A Model-Based Approach for Airborne Laser Scanning Inventory: Application for Square Grid Spatial Pattern
Abstract:Height of canopy surface can be defined as the distance from the ground level to the top of the canopy. Returns collected by airborne light detection and ranging instruments (airborne laser scanning [ALS]) are essentially observations of this height. In an earlier study we showed how the probability of having the canopy surface above a given height depends on the stand density, the tree heights, the characteristics of individual crowns, and the spatial pattern of tree locations. This work provided a theory to analyze the distribution of ALS observations. This study continues our earlier work, proposing a method to estimate stand density and tree height distribution using observations of canopy height in a stand with a square grid pattern of tree locations, which is typical in plantation forests.
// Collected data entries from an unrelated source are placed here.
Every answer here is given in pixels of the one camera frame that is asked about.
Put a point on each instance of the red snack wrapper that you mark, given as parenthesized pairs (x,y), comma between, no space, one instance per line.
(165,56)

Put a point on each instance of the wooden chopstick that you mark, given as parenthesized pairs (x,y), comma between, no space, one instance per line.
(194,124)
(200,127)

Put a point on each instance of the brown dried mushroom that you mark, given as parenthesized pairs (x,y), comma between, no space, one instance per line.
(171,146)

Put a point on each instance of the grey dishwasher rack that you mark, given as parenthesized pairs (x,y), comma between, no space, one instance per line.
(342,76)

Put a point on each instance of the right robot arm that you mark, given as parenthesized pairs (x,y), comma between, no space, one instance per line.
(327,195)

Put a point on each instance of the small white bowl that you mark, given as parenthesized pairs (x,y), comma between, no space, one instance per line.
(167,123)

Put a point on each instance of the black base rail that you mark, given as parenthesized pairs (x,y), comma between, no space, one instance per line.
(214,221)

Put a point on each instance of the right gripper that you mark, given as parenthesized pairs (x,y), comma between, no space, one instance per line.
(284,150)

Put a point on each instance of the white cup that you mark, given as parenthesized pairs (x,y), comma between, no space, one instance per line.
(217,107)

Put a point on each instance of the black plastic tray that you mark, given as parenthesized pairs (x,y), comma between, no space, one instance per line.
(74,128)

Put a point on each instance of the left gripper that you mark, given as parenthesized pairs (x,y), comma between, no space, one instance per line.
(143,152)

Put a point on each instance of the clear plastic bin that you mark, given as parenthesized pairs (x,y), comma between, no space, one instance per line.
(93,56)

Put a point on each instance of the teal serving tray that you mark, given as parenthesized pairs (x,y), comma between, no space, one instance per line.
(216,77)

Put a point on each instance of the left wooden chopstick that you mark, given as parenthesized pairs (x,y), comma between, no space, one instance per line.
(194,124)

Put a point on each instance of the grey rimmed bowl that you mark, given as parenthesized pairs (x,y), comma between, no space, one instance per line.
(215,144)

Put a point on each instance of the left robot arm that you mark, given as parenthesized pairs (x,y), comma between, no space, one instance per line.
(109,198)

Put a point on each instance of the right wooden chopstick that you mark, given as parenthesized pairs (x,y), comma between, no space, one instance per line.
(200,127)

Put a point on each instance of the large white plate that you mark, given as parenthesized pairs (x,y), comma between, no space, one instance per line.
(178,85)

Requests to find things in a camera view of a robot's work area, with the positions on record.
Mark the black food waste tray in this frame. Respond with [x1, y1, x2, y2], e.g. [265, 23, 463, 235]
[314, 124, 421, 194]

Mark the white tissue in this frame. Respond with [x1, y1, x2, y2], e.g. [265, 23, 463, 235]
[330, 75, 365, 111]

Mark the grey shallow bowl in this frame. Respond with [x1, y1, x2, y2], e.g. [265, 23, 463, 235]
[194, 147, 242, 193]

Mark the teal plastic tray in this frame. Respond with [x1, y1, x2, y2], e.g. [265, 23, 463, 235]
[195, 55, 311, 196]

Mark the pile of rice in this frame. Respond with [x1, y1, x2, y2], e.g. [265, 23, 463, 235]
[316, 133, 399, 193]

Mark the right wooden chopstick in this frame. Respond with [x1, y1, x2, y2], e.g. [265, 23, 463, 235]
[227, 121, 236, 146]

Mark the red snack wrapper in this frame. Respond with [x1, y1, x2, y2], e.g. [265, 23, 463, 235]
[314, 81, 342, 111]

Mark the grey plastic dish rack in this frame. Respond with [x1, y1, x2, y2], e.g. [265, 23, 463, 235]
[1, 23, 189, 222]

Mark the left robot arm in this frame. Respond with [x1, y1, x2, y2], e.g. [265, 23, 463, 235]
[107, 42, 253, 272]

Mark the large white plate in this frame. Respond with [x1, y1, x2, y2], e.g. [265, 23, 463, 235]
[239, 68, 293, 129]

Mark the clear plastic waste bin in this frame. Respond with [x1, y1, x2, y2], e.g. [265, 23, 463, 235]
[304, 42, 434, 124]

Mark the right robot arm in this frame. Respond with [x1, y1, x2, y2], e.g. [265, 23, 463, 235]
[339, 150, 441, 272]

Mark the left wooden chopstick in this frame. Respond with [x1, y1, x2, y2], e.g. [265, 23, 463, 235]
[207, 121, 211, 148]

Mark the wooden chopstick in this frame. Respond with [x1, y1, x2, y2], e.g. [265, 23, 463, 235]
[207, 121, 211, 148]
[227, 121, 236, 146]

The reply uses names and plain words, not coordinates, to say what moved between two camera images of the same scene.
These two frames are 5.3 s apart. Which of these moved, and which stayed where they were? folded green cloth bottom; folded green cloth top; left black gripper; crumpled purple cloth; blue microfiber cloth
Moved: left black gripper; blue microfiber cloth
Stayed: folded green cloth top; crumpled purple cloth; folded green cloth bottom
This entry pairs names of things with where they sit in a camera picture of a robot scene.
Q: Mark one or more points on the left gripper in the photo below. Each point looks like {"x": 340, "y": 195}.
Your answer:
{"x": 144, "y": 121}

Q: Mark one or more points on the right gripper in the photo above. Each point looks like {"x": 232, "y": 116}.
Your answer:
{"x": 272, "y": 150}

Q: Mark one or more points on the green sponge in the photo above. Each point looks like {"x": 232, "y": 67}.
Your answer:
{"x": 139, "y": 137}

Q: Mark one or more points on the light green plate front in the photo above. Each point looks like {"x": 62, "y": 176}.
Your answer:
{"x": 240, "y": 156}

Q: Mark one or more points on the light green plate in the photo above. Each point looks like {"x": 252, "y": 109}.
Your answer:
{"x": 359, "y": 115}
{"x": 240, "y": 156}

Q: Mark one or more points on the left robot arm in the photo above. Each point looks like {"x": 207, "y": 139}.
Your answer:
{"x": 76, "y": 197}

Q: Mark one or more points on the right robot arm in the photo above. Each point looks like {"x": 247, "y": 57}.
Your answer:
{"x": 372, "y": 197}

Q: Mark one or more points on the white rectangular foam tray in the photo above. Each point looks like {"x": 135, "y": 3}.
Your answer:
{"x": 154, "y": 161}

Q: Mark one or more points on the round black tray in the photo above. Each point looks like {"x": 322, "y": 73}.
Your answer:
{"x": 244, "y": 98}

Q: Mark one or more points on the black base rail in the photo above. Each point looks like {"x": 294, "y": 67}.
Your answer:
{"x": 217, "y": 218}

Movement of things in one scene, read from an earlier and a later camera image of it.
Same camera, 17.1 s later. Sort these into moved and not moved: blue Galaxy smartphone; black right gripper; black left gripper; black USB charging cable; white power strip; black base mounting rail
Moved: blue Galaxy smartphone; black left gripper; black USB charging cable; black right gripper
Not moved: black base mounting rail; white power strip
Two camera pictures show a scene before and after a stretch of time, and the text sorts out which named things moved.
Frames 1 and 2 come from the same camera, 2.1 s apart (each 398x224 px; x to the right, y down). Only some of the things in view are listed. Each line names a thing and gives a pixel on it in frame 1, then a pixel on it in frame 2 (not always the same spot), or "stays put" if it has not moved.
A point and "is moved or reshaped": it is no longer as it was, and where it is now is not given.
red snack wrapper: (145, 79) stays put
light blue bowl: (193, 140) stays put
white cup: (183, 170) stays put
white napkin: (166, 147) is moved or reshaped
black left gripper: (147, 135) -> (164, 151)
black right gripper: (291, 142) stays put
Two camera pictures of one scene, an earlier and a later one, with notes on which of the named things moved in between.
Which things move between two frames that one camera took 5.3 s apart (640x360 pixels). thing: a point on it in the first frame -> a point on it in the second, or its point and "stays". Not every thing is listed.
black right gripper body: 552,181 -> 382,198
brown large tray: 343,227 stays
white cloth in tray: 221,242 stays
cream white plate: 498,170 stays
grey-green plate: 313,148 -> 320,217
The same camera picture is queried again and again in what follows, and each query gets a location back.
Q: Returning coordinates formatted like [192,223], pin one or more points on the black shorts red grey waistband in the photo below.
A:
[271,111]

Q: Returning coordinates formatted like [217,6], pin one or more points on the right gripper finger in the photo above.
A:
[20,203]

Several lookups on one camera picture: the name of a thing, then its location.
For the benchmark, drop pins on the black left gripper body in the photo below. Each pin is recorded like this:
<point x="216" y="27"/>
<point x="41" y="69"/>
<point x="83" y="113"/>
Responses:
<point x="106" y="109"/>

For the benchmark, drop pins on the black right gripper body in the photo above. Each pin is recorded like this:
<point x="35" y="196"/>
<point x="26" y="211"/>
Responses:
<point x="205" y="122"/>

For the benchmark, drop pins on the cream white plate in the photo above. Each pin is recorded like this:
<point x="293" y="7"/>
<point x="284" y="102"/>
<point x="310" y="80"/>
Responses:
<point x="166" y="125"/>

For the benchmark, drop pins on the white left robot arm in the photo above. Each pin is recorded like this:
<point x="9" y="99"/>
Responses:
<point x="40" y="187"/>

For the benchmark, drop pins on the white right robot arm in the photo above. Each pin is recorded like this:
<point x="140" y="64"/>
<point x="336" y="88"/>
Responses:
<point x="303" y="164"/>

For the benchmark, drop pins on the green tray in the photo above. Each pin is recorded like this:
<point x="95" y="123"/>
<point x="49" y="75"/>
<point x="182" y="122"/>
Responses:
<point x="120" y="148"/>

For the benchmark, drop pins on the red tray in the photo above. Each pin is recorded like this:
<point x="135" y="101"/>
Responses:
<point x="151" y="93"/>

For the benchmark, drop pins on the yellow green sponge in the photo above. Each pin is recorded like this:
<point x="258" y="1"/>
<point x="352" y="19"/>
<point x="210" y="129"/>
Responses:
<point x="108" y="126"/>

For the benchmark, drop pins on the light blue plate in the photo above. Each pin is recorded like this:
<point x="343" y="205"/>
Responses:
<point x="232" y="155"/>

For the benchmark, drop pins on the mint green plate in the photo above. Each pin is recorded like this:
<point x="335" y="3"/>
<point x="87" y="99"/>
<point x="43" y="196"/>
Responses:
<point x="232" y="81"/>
The fitting method is based on maximum likelihood, providing means for statistical inference on the estimates. A simulation study indicated good performance potential. An example fit to a laser-scanned Norway spruce sample plot indicated that the model might be applicable also to managed stands, which do not exactly follow the assumed grid pattern. A comparison with our earlier model, based on random tree locations, is presented to demonstrate the effects of the spatial pattern on the distribution of canopy heights and on the estimated characteristics.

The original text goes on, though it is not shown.